Setting aside the accounting technicalities, he ignores the fact that RBG's whole business model is based on being at the top end of the market. Phrases like 'well invested estate' and 'premium positioning' recur time and again in the annual report. The word 'premium' is used 30 times!

That simply isn't consistent with a narrative of directors who are skimping on capex investment to boost short term returns.

bestace
31/3/2017
00:06
I'm sure JDW shareholders who have seen their shares rise eightfold in the last 15 years will agree with mr oakley that there are better sectors than pubs for your money.
spoole5
30/3/2017
22:37
I preferred Phil when he was fronting Human League
geheimnis2
30/3/2017
21:34
Phil Oakley latest comments on the sector.
yupawiese2010
29/3/2017
11:15
Just a case of tucking them away and waiting for the next update with a share like this.
spoole5
29/3/2017
10:34
It's good but like most shares it's slow going at the moment. :0(
mrx001
24/3/2017
19:54
Oakley's comments on margins, EIBT margin growth, and ROI over the last ~ 5 years sent me back to review the prospectus to better understand the history.

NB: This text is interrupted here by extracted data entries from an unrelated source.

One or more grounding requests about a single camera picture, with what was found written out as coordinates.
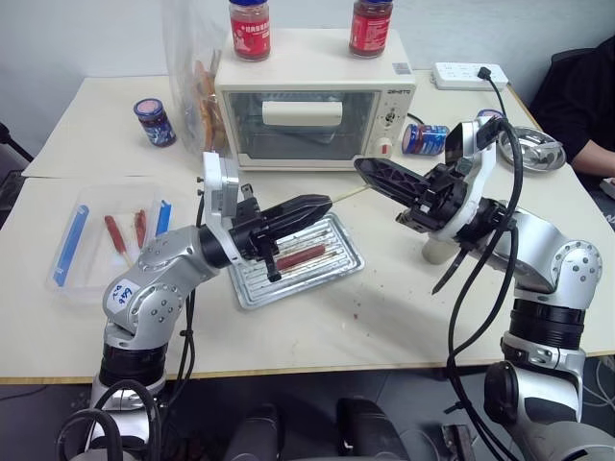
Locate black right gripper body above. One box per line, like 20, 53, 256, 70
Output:
395, 161, 477, 234

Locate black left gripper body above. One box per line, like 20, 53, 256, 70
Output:
228, 182, 283, 282

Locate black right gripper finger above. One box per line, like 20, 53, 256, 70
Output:
353, 160, 420, 206
357, 157, 430, 189

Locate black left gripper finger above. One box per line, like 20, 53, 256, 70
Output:
261, 193, 334, 224
267, 203, 334, 240

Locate ribbed metal baking tray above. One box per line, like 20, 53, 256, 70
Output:
225, 212, 365, 310

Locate beige skewer cup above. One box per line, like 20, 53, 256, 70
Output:
421, 236, 458, 266

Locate short skewered red sausage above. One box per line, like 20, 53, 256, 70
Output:
133, 208, 148, 252

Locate long skewered red sausage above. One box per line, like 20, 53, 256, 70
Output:
103, 214, 134, 268

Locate blue-labelled jar on its side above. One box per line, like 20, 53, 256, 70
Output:
401, 123, 452, 157

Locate short blue container clip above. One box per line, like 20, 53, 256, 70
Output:
154, 199, 173, 237

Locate shiny metal bowl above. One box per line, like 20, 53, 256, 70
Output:
498, 125, 568, 171

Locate white power strip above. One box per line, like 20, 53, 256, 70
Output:
430, 61, 510, 92

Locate cream toaster oven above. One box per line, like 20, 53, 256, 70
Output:
213, 26, 417, 173

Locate upright blue-labelled jar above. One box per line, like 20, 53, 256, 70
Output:
133, 98, 178, 148

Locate red jar with text label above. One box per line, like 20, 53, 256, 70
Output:
348, 0, 394, 60

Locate white handwritten label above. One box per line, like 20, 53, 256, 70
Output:
105, 276, 140, 328

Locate person in black clothes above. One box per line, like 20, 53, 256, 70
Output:
527, 36, 615, 177

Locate clear plastic bag of bread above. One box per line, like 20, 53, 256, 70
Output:
160, 0, 232, 156

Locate clear plastic container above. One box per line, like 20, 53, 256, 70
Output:
44, 185, 173, 309

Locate long blue container clip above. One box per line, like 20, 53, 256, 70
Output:
52, 204, 90, 286

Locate red jar with picture label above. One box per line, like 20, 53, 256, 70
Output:
228, 0, 272, 62

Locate dark rounded shape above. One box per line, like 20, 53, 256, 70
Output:
224, 401, 285, 461
334, 396, 401, 461

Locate black chair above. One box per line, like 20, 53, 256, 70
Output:
0, 121, 36, 231

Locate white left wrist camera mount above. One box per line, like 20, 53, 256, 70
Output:
200, 151, 247, 266

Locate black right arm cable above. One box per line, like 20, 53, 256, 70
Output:
446, 114, 526, 461

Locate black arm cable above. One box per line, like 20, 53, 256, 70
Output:
61, 201, 203, 461
446, 114, 526, 461

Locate black cable tie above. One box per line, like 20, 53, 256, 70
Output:
430, 239, 468, 296

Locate black plug with cable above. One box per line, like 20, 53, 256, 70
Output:
477, 66, 512, 124

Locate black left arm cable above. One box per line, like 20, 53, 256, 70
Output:
61, 201, 203, 461

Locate white cables on floor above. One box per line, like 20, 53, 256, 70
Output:
593, 355, 615, 410

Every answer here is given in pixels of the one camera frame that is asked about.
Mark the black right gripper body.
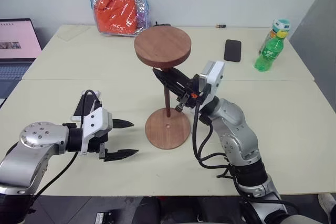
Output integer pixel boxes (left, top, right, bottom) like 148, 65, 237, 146
176, 73, 208, 112

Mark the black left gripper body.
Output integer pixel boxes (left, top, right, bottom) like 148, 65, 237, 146
87, 131, 109, 161

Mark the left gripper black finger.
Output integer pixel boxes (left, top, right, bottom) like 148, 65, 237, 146
112, 119, 135, 130
103, 149, 139, 163

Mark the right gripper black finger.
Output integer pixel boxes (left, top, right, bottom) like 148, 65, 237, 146
169, 68, 194, 86
152, 68, 187, 98

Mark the wooden pole with round disc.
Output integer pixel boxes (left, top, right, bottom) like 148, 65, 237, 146
133, 26, 192, 118

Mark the round wooden base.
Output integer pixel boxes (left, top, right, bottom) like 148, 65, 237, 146
144, 108, 191, 150

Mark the white smartphone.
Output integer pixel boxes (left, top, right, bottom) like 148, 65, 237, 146
70, 90, 102, 123

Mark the black smartphone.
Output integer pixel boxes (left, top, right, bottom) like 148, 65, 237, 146
223, 39, 242, 63

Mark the black box with label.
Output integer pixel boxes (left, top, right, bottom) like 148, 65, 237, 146
94, 209, 127, 224

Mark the green plastic bottle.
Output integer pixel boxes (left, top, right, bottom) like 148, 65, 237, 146
254, 30, 286, 73

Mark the clear bag with orange cloth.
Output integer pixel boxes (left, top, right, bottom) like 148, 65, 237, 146
90, 0, 153, 38

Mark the bottle with teal white label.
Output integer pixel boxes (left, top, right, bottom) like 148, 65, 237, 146
258, 19, 291, 55

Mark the open laptop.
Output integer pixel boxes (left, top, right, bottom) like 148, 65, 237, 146
0, 18, 43, 109

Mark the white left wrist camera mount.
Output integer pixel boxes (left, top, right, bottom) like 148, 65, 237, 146
80, 107, 113, 156

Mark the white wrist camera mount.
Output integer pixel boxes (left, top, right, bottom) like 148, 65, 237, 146
198, 60, 226, 104
80, 107, 113, 156

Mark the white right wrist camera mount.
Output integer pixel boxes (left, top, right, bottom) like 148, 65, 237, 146
198, 60, 226, 104

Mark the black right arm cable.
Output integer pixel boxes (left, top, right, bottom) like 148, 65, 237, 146
192, 87, 238, 180

I'm still digging, no strong conclusions yet, but three interesting snippets from the prospectus:
(1) as noted before, 25 sites produced 86% of the group EBITDA. SO very little from the other ~35 sites.

(2) higher GM on drinks vs food, (~76% v 60%) and higher opex on food too. No surprises there but I wonder what the split of lfl sales increases between food and drinks has been in recent periods. The prospectus highlighted trends in LFL food and drink sales in the 2015 prospectus, with food growing much much faster (between 2012-2014 they got double-digit like-for-like revenue growth in food; with drinks +3.3%, -2.2%, +1.9% YoY)). But this breakdown has not featured in subsequent RNSs, IIRC. Overall gross margin is ticking up, but LFL is slowing, perhaps this reflects that little incremental food growth can be achieved - maxed out (and that drinks maxxed out earlier - witness the slow 2012-2014 LFLs noted above).

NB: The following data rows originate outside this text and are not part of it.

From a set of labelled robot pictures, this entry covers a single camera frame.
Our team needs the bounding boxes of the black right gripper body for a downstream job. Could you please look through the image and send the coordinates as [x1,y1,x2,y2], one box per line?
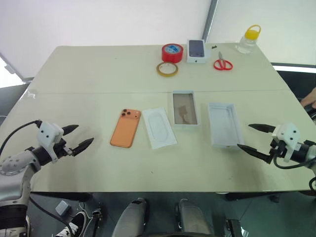
[268,138,287,159]

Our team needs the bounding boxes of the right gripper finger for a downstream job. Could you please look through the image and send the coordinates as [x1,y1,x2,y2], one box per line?
[248,123,276,134]
[237,144,273,164]

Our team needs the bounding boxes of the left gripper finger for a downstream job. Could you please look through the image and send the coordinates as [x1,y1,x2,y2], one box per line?
[71,137,95,157]
[61,124,80,136]

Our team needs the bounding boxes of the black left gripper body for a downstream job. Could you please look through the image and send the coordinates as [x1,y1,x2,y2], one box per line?
[55,138,75,159]

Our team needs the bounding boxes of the white box lid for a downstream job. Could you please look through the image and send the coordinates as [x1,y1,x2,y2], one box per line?
[207,102,246,150]

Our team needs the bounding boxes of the orange smartphone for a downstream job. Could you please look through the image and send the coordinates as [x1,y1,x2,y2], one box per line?
[110,108,142,149]

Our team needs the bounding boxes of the white cardboard insert tray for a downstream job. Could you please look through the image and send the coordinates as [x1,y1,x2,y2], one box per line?
[142,106,178,151]

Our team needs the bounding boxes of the small grey metal block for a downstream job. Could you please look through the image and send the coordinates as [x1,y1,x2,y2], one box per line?
[54,200,72,216]

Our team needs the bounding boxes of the white box bottom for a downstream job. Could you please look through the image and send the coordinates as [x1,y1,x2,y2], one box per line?
[172,90,201,130]

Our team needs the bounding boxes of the phone box with dark print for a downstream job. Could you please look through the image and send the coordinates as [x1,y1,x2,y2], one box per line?
[186,39,211,65]

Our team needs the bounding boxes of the person's bare hand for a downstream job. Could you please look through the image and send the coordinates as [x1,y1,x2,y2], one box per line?
[301,86,316,110]

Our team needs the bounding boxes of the black and white sneaker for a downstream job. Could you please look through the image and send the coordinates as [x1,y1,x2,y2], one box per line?
[55,211,87,237]

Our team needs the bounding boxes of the clear jar with yellow lid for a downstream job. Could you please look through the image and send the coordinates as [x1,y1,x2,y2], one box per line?
[235,24,262,55]

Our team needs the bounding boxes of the dark grey rounded shape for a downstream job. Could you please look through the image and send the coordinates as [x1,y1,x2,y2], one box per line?
[112,197,150,237]
[174,198,214,237]

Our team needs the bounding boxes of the clear yellowish tape roll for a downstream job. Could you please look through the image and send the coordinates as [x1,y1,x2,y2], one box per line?
[156,61,180,78]

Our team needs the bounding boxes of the red tape roll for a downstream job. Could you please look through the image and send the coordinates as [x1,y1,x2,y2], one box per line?
[161,43,185,64]

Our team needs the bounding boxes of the grey window pillar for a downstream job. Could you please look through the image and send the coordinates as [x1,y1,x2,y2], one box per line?
[200,0,220,43]

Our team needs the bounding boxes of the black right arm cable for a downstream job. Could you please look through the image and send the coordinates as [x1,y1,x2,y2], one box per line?
[272,155,316,170]

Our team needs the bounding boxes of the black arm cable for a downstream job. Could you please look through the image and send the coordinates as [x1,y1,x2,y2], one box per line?
[0,119,41,158]
[272,155,316,170]

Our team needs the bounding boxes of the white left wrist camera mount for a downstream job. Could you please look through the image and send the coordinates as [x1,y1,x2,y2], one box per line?
[37,121,64,165]

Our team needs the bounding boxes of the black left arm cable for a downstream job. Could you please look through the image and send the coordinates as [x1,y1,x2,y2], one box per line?
[0,119,41,158]

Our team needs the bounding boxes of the red handled scissors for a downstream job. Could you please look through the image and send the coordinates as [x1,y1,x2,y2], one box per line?
[213,51,234,72]

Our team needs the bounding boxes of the grey metal rail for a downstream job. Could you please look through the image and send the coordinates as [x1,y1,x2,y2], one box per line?
[0,51,35,82]

(3). larger sites (average customer space of 7750 sq ft) are much more profitable than smaller "standard format" sites (avg customer space of 4595 sq ft): avg development cost: 1.7m v 0.9m; avg rev 3.7 v 1.7; avg EBITDA 0.8 v 0.3; avg ROI 53% v 33%. The ROI calc uses EBITDA, as Oakley notes. (SOurce: page 45 of the prospectus)

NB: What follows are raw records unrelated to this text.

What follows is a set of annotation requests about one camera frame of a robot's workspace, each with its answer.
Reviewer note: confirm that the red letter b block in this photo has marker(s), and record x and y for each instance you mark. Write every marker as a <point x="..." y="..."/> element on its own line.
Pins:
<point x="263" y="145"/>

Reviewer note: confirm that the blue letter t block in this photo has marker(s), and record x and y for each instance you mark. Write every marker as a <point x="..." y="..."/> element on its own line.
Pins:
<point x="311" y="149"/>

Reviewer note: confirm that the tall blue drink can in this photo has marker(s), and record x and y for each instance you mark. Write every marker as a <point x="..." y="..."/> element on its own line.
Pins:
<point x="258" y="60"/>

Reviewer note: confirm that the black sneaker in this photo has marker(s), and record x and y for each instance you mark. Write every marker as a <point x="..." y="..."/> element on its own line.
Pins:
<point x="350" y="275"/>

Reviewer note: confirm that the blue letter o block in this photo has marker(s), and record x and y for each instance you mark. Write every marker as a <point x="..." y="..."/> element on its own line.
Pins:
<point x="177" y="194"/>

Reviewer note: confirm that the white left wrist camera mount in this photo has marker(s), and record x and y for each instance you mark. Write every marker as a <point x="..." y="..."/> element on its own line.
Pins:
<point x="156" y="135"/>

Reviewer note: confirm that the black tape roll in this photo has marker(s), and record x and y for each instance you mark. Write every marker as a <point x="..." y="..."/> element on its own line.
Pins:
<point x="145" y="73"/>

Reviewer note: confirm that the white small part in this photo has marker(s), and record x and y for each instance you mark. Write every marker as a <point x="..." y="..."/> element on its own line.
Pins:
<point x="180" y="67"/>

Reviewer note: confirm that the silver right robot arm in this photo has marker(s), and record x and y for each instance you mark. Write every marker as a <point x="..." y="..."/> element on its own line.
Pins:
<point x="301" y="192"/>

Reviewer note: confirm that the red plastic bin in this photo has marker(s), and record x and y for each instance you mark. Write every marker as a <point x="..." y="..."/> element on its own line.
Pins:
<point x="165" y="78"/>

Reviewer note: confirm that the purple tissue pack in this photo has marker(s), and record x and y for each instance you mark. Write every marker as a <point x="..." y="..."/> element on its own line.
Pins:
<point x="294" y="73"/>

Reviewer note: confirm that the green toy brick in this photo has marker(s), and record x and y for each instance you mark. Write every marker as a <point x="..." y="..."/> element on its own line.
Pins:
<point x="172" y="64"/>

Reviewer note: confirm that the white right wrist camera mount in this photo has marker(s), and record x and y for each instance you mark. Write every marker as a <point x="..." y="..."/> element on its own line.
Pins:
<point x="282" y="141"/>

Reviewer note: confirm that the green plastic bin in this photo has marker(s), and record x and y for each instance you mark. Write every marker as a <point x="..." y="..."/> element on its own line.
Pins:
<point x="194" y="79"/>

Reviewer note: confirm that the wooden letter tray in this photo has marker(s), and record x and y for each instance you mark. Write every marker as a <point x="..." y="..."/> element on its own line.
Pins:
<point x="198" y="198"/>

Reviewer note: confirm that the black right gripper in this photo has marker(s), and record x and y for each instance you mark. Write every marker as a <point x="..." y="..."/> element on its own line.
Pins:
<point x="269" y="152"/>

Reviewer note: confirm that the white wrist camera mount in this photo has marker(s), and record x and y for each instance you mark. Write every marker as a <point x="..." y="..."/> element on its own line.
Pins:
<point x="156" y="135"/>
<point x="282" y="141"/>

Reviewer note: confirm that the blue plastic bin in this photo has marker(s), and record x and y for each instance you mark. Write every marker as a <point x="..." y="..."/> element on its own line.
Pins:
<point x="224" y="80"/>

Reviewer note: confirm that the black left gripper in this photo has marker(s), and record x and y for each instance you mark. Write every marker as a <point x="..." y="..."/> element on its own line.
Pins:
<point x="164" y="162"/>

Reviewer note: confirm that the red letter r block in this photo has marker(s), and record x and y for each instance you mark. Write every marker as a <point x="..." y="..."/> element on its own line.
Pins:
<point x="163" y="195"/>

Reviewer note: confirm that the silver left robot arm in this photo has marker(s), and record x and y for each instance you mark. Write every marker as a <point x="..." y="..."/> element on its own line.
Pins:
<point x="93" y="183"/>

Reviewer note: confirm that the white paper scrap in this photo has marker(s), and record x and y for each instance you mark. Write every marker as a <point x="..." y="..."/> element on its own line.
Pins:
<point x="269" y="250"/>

But most of the subsequent site openings seem to be smaller sites - eg, the Nov 2016 update describes four standard format (albeit de Cubas, more profitable than the revolution formats). the less profitable smaller-sized formats. This is despite the prospectus stating: "Given the higher average profitability of the Group’s larger format bars, the Group currently plans to target larger sites for its expansion (the optimum size for new sites being, the Directors believe, between 8,000 and 16,000 square feet of gross space)." I wonder why they aren't opening larger sites? (Liverpool was the only larger format site opened in this and last year, and it opened "late in the second half" of FY16, though to be fair mgmt said they were targeting one large site per annum, so not that big a miss). Presumably they can't get suitable sites. Is it that hard? Given the relative greater profits, getting two big formats a year, would be very beneficial to earnings. Worth watching if they can open more larger bars in coming periods.

GLAH (I'm a holder)

jg88721
24/3/2017
12:11
Yes, RBG rent the sites. I guess they could buy the sites but then we probably wouldn't have the debt-free self-funded rollout that we have now. There would be debt.
mr_spock
24/3/2017
11:59
Bar_to_offer_a_taste_of_what_is_to_come_ahead_of_new___1million_venue_opening
spoole5
24/3/2017
08:04
Hi rogash. Yes, saw Paul's comments, but it is interesting to get a counter perspective from Phil, though.

Been doing my own refutation of Phil's analysis, including re-reading the prospectus to better understand the 2012 and 2013 results. A lot of which I had forgotten. One fact that really struck home was that (in 2015 at least) 25 sites produced 86% of the group EBITDA. So the other 35 or so sites at that time were negligible contributors. For the majority of sites, we wouldn't miss if they were gone. An interesting question is whether the new sites are likely to be like the really good ones, or the also-rans.